Quel sens a un livre si on ne l’ouvre plus ?

Karl

Il y a quelques de temps de ça, j’ai réduit ma bibliothèque de moitié. Le deal était le suivant : si au bout de six mois, je n’avais pas eu besoin de rouvrir les caisses pour y récupérer un livre, c’est que je n’en avais plus besoin (ou qu’une édition numérique du texte me suffisait), je pouvais m’en séparer.

J’ai gardé les caisses plus de six mois (je les ai encore, jusque septembre) et le tri lui-même ne s’est pas fait sans difficulté car, en enfermant certains dans les cartons, j’avais l’impression de m’arracher une partie de moi-même. Mais je l’ai fait. Et j’ai survécu. Plutôt très bien même, et sans trop de cicatrices — un peu comme on survi à la fin de chaque amour de vacances, cette insupportable tragédie qui vous fait mourir un peu, à qui la distance et le temps donnent pourtant rapidement un charme et des couleurs plus vives qu’elles ne l’étaient sans doute en réalité. Bref, de tous mes livres deux seulement m’ont assez manqué pour que j’aille les rechercher. Ce fut l’occasion de comprendre à quel point lister le contenu de chaque caisse, au fur et à mesure du remplissage, aurait été utile quand, plus tard, j’essayai de retrouver ces deux livres dans la dizaine de caisses.

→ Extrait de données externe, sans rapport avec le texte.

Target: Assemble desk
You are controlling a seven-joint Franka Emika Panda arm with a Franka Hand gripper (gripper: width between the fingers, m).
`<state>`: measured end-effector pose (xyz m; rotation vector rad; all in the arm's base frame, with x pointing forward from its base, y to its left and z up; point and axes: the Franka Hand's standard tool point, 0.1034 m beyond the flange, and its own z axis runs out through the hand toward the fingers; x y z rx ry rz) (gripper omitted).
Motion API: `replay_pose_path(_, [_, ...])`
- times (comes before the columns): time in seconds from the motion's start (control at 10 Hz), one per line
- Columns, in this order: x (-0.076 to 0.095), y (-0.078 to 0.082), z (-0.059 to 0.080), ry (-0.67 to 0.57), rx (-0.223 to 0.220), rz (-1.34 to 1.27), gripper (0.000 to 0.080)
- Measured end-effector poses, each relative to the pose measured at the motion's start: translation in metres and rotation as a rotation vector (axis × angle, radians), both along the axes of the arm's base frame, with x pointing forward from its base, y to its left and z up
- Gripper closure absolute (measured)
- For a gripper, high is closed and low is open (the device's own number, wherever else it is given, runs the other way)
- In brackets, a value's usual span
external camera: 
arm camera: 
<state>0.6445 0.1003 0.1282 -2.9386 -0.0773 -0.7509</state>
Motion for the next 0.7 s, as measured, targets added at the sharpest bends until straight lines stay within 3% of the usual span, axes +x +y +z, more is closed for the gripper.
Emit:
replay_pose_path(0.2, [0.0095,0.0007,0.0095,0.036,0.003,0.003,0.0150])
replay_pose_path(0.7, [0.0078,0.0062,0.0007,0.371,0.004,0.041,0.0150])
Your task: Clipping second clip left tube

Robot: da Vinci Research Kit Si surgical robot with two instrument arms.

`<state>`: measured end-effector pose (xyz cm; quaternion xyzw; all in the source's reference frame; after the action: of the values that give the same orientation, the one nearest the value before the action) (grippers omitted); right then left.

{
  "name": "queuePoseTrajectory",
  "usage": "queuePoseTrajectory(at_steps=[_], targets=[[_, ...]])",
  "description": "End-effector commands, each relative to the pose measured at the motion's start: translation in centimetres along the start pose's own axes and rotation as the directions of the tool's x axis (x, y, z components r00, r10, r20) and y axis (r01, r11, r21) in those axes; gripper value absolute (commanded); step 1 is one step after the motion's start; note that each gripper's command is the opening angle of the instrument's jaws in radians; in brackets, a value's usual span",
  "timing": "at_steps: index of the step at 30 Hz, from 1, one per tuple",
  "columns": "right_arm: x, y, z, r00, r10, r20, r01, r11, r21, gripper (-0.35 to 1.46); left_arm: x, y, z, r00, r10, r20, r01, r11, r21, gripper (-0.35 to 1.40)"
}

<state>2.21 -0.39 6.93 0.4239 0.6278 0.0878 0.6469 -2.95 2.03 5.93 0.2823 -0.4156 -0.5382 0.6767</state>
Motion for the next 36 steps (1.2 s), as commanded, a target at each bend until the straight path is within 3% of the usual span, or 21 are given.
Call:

Bref. En septembre je me sépare des livres pour de bon (même si le sentiment de faire un acte honteux ne pas complètement abandonné), et comme je dois bien me résigner à admettre que j’ai toujours trop de livres — ou pas assez de place — je me suis promis de me poser à nouveau sincèrement la question sur la moitié restante de la bibliothèque, un livre à la fois suspendu au-dessus d’une caisse (a)vide : vais-je à nouveau l’ouvrir?